La crème caramel ensuite. A chaque fois que son grand-père rentre de Bretagne, mon fils saute de joie. Parce qu'il aime mon paternel bien sûr, mais aussi parce que "Dadou" a le bon goût de lui rapporter du grand ouest un pot de crème de caramel au beurre salé. Une douceur pour laquelle je me damnerais si mes grossesses ne m'avaient pas rendue diabétique, bordel. Et que ceux qui n'ont jamais craquer pour une crêpe au caramel s'étouffent avec leur banana split (so 80's).

A chaque petit déjeuner, Ulysse se goinfre donc de tartines de caramel, il en demande sur ses madeleines au goûter et dans son yaourt le soir. Puis un jour, je découvre qu'il fait l'impasse sur son péché mignon. Le beurre de cacahouète sur les tartines, les madeleines natures, le yaourt au sucre roux...  L'envie de caramel lui est passée ? Non, mais le niveau du pot baisse dangereusement. Il trouve alors tout un tas de parades pour faire durer le plaisir. Les réserves ne maigrissent pas plus vite que Beth Ditto et la notion d'économie entre dans la petite tête d'un petit garçon de 5 ans.
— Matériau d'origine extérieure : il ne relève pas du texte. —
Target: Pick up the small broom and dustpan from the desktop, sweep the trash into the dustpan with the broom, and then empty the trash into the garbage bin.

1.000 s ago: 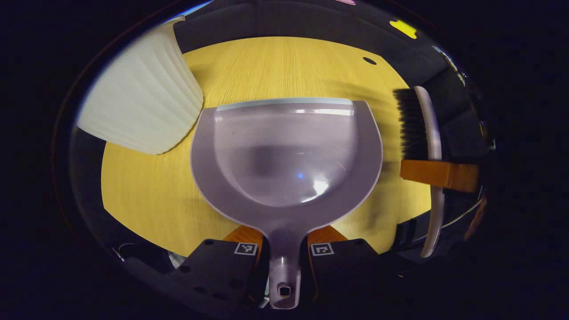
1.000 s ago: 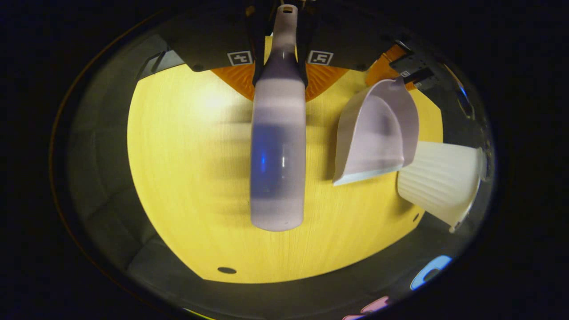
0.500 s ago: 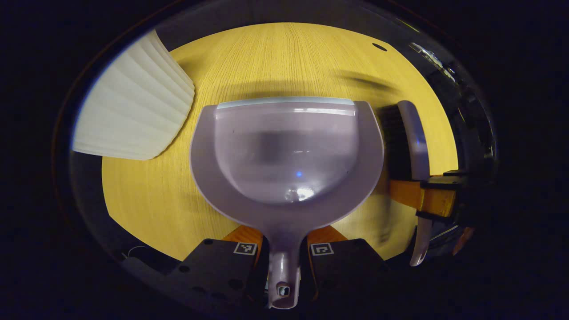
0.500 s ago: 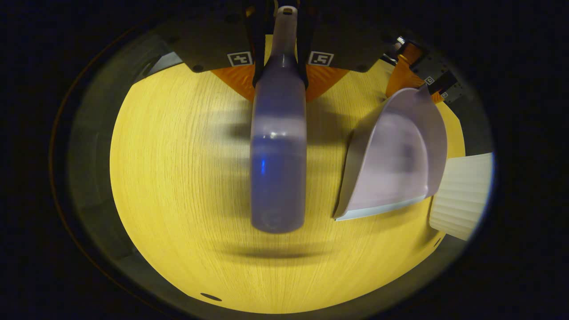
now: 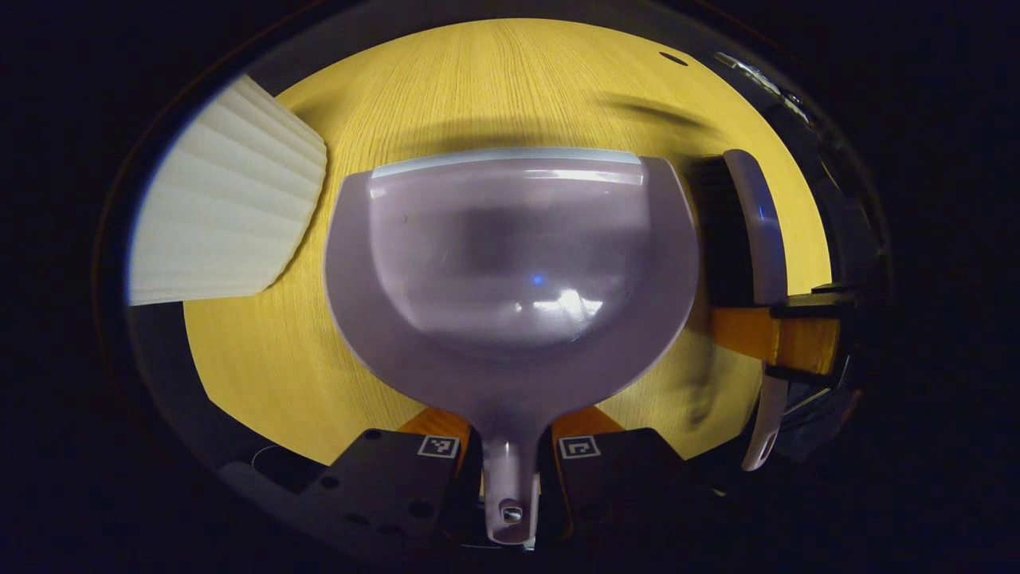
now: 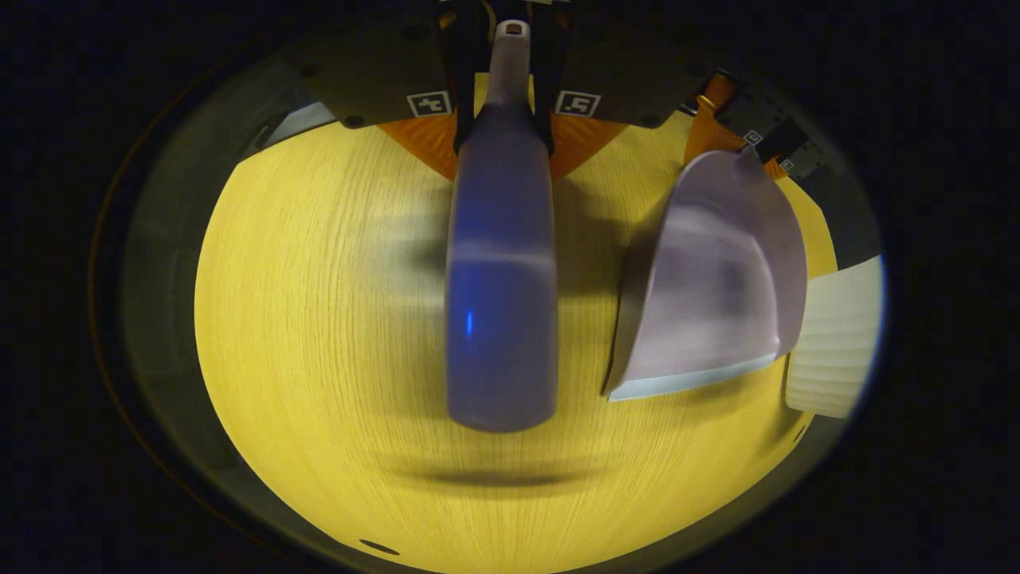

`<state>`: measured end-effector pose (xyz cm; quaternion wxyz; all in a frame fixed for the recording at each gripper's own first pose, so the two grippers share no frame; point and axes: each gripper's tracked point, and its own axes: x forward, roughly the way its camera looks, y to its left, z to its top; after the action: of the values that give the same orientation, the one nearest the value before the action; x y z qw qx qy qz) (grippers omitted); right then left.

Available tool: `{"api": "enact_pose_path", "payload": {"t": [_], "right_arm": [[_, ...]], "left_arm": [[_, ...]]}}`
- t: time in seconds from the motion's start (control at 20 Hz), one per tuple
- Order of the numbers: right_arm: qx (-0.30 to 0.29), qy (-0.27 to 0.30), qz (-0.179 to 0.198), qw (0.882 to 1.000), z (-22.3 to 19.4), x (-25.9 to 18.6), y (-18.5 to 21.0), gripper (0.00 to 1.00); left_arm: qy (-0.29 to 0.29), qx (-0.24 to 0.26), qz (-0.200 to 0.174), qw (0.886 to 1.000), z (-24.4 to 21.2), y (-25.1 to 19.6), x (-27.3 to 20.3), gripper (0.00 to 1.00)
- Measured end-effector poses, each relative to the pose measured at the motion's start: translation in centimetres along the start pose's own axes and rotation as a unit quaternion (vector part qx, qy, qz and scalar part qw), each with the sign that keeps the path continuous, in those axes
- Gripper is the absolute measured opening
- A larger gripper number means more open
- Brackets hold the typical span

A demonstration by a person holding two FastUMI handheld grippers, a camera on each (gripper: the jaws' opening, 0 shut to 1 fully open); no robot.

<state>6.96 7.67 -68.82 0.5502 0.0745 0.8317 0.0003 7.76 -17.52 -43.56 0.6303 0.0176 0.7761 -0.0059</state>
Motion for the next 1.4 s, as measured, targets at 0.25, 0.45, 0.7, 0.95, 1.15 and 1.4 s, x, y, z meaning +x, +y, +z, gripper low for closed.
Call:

Je comprends maintenant pourquoi on leur apprend à calculer en additionnant des bonbons, et pas des haricots.

Le caprice de nuit

Tous les parents, et quelques héros, le savent : le manque de sommeil est une des tortures les plus folles. J'avais connu les nuits hachées, les réveils affamées au petit matin, la dépression des nuits de maladie. Je pensais donc avoir faire le tour et être limite en mesure d'ouvrir un cabinet de conseils, histoire de faire du fric. J'avais oublié ma fille.

Il faut l'avouer, puisqu'on en parle, ça fait un moment qu'elle est pénible. Elle est même incroyablement reloute, à faire des caprices, se rouler par terre et poursuivre sa dictature du rose. Mais c'est toujours au moment où on pense sérieusement à la perdre dans un supermarché qu'elle lève vers nous ses grands yeux bleus pour devenir pendant cinq minutes la merveille la plus délicate que la Terre ait portée.

Depuis quelques semaines, ma gorgone a trouvé un nouveau supplice. Entre 5 et 6 heures, elle se met à hurler en boucle la même phrase, mue par un désespoir impressionnant. Quand je me précipite vers son lit, j'entends distinctement sa litanie. Au choix : "Je veux des pâtes", "J'ai pas déchiré la feuille", "Je veux une glace à la fraise". Voila. Ma fille est tellement colérique qu'elle fait même des caprices dans son sommeil.

Evidemment, je ne me rendors pas. Evidemment, j'ai envie de la perdre dans une forêt sombre et profonde. Et en même temps, non, elle me fait trop marrer.